If your company has outsourced logistics activity, the performance of your 3PL provider will influence how customers see your brand and ultimately, can either enhance or tarnish your business reputation.

If you want to be certain that your 3PL will serve as a valuable brand ambassador, it’s essential to measure, monitor, and manage the partner’s performance, especially with regard to the quality and timeliness of customer deliveries.


How’s the Real DIFOT Performance of Your 3PL Partner?

DIFOT is pretty much an industry standard metric for tracking customer service performance. Provided you have the means to capture delivery data—a facility which your 3PL partner should provide as part of your contract—this measurement is as effective for measuring outsourced logistics performance as it is for an in-house operation.

However, a word of caution is called for in determining how you measure 3PL DIFOT performance. To be a truly meaningful measurement, the focus should remain sharply on the “on time” component of this metric.

The reason is this: It’s not uncommon for some 3PL providers to artificially prop up “on time” performance by shipping partial orders if availability issues would otherwise prevent them from delivering on time.
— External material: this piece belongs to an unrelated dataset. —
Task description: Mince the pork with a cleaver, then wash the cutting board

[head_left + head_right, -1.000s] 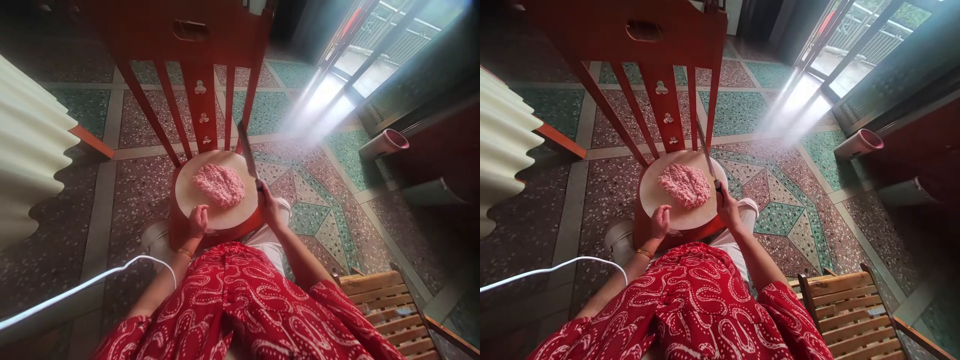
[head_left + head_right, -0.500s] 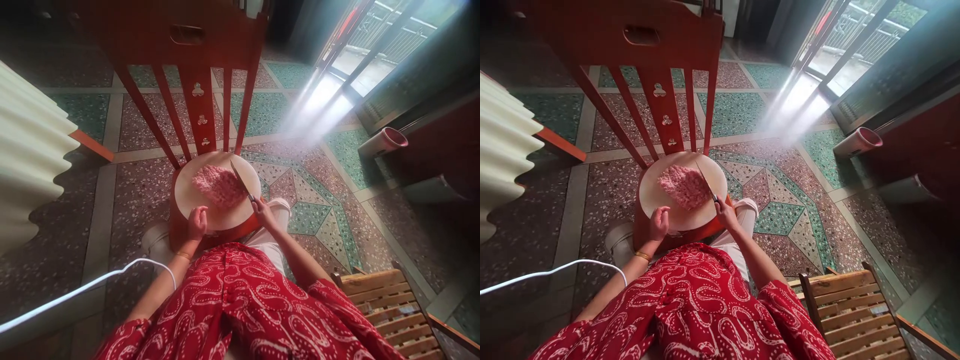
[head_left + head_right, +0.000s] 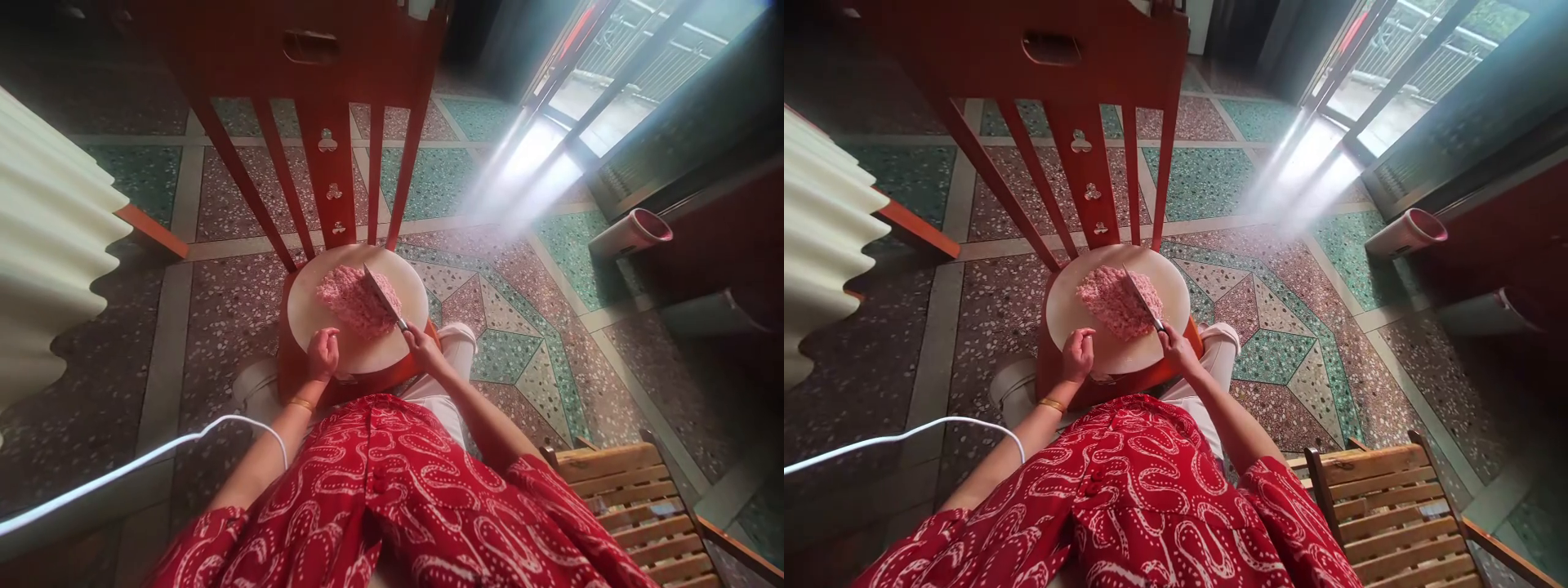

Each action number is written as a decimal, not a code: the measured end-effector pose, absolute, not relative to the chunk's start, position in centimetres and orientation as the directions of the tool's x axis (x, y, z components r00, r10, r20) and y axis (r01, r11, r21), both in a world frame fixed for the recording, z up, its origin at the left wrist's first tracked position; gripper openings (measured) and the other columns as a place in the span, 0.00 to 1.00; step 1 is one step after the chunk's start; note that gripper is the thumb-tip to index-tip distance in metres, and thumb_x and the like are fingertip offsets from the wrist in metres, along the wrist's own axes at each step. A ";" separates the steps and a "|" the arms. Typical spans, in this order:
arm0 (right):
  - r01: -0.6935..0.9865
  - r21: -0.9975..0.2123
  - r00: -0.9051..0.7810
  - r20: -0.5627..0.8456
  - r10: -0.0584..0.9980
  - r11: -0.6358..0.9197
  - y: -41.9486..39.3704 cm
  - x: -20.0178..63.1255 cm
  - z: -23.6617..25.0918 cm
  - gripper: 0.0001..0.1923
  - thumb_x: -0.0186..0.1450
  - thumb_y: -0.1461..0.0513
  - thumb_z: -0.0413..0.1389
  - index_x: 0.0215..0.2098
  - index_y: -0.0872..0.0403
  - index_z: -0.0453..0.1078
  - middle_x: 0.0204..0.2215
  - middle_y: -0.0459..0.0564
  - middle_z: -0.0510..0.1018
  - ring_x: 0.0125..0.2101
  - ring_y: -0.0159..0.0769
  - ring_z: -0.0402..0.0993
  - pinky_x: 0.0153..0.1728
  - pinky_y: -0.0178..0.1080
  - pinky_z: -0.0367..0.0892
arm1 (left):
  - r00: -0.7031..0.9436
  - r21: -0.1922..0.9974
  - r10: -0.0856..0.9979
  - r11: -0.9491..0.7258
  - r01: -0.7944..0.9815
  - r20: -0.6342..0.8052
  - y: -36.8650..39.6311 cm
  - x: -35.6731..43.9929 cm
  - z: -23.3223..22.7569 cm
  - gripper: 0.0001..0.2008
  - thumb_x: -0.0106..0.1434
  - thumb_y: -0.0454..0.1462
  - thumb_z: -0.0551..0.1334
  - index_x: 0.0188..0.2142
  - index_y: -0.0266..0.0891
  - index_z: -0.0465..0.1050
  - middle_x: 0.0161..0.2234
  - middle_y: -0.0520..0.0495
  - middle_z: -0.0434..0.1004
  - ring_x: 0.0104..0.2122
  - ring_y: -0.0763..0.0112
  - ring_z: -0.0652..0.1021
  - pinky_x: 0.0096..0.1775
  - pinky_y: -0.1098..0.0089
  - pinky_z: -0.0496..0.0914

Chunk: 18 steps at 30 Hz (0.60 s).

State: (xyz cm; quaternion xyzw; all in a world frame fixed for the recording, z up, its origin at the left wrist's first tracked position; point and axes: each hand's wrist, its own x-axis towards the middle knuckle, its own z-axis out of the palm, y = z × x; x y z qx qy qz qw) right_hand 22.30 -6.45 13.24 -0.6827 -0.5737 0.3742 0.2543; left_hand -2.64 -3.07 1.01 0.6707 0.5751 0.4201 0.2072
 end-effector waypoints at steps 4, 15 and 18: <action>0.557 -0.828 0.058 -0.038 0.998 -0.064 -6.1 22.6 16.9 0.26 0.66 0.54 0.47 0.58 0.56 0.64 0.36 0.50 0.79 0.36 0.37 0.75 0.41 0.38 0.70 | -0.008 0.757 0.948 -0.249 0.604 0.318 -3.2 -2.7 1.2 0.10 0.64 0.36 0.49 0.38 0.39 0.69 0.35 0.43 0.74 0.38 0.63 0.74 0.44 0.62 0.68; 0.668 -0.726 0.006 -0.213 0.977 -0.163 -4.8 21.7 15.2 0.21 0.65 0.55 0.47 0.48 0.57 0.72 0.31 0.51 0.78 0.31 0.38 0.73 0.35 0.37 0.68 | -0.025 0.772 0.947 -0.247 0.585 0.322 -3.1 -2.6 0.7 0.10 0.64 0.36 0.50 0.37 0.39 0.70 0.34 0.43 0.73 0.37 0.62 0.74 0.43 0.62 0.68; 0.595 -0.804 -0.001 0.012 1.000 0.010 -3.2 21.4 17.4 0.26 0.67 0.53 0.44 0.58 0.56 0.64 0.34 0.50 0.78 0.32 0.35 0.73 0.36 0.35 0.68 | -0.015 0.764 0.940 -0.269 0.587 0.342 -3.1 -2.6 0.7 0.11 0.65 0.36 0.49 0.37 0.40 0.69 0.35 0.43 0.74 0.37 0.63 0.74 0.43 0.62 0.68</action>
If you are to measure DIFOT properly, orders which are not delivered in full should also fail the “on time” KPI component. Simply put, it should be impossible for a partial delivery to be an “on time” delivery.


Measure Beyond “On Time”

Your 3PL partner should not only be held accountable for late delivery of customer orders, but should be monitored on the basis of how late those orders actually turn out to be.

For example, do you actually know how many orders were delivered within 24 hours of the scheduled time, and how many arrived more than two or three days late?

Of course late is late, so in terms of service level agreements there should be no consolation points for being “almost on time”. The point of measuring tardiness in terms of “average days late” (or something similar) is to understand just how severely your customers are impacted by any timeliness issues on the part of your 3PL partner.


Can a Wrong Product Be “On Time”?

Hopefully it stands to reason that a partial order shouldn’t be recorded as arriving on time, but it’s also questionable whether a delivery with errors can be categorised as passing the timeliness measure. If your 3PL partner picks and loads a wrong product for instance, or some ordered items are broken in transit to the customer, the full order will not have arrived on time.

In reality, it might be a little overzealous for a delivery to fail “on time” if the customer accepts the delivery minus the incorrect or damaged products. Instead you might prefer to measure the rate of “returns due to error or damage”, as a KPI to complement and add granularity to the DIFOT metric.


Measure Right, Manage Right

You’re surely familiar with the much used mantra, “you can’t improve what you don’t measure,” but when working with a 3PL partner, it’s particularly important to get the right metrics in place, and to measure them the right way, because you are a step removed from your customers in terms of order-fulfillment performance.

When it comes to tracking DIFOT therefore, it pays to be especially sure your measurements encourage the right behaviour from your 3PL partner. That can mean taking the “on time” element beyond the typical level of detail and making sure the results aren’t skewed by any artful use of smokescreens.

That’s not to suggest your 3PL provider is dishonest in any way, but with your brand’s reputation at stake, there’s no harm in keeping the door to temptation firmly closed—just in case.